### Task details:
In the data that follows, give the number of lines containing the word "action". Offer no additional comment.

### Extracted material:
-- -- --
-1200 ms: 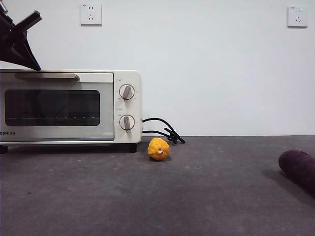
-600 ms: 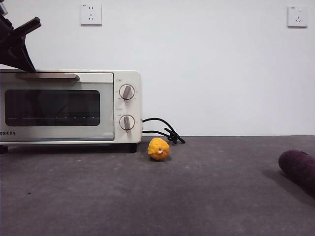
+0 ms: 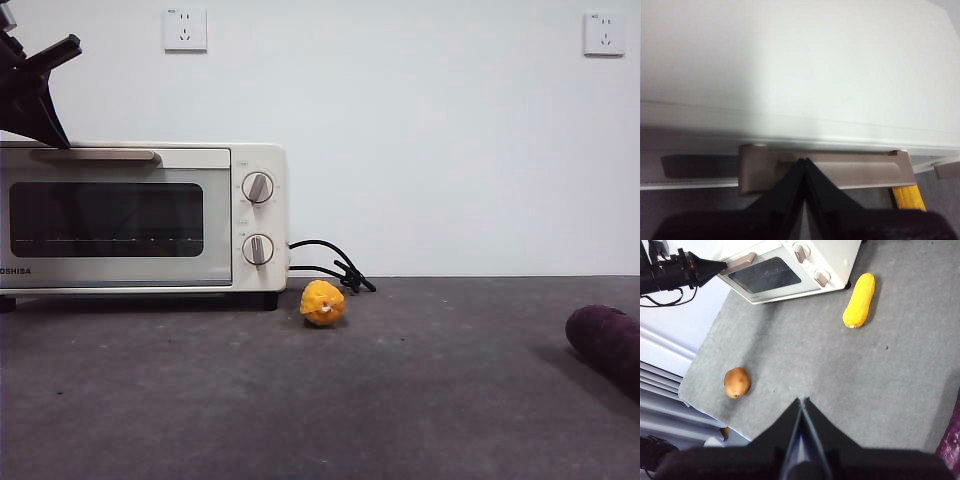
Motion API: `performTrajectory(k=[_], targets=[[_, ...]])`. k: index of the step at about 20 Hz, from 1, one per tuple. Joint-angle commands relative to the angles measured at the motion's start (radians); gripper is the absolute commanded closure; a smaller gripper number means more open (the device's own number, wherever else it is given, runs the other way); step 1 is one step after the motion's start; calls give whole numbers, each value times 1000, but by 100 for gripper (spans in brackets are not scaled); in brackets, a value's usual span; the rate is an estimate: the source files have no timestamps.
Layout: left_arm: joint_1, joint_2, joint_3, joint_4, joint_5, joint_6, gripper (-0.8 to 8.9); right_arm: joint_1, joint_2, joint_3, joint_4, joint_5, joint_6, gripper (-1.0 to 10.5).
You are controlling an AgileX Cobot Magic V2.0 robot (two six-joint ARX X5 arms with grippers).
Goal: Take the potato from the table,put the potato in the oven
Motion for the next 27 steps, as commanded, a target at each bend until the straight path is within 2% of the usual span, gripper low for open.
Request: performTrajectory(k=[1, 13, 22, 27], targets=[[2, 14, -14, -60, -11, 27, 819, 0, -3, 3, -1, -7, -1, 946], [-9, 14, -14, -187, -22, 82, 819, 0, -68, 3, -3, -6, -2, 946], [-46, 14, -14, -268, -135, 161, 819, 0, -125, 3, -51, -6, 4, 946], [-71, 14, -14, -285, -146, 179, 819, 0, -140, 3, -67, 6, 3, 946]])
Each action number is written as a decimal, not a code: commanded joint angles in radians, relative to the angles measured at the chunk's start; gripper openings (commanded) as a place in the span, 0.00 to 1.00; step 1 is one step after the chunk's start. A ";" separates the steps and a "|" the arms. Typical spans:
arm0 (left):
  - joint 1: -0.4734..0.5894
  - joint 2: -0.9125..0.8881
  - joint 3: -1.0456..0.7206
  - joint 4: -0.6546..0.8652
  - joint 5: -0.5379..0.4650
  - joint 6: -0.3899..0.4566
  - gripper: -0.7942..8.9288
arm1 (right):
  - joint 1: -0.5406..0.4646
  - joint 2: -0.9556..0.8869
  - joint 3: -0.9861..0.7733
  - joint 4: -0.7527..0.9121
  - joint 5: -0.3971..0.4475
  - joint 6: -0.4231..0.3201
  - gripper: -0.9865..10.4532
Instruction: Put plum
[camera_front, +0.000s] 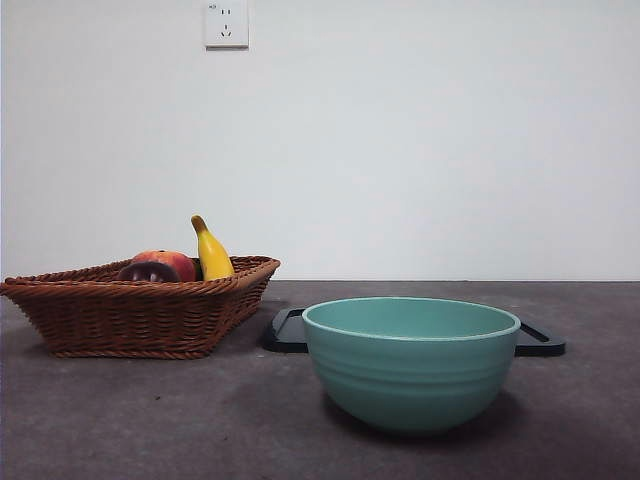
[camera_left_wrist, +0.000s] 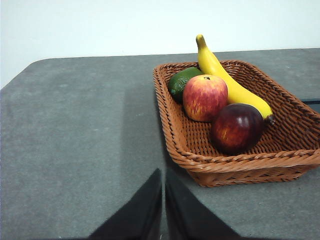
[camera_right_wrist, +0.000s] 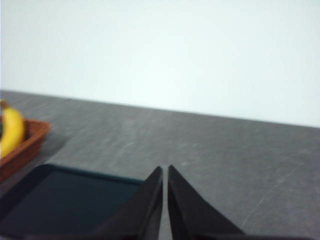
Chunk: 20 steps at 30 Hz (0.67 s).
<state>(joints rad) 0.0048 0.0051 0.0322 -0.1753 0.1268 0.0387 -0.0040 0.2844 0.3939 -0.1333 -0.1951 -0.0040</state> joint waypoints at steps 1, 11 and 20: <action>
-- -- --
### Solution to this task:
2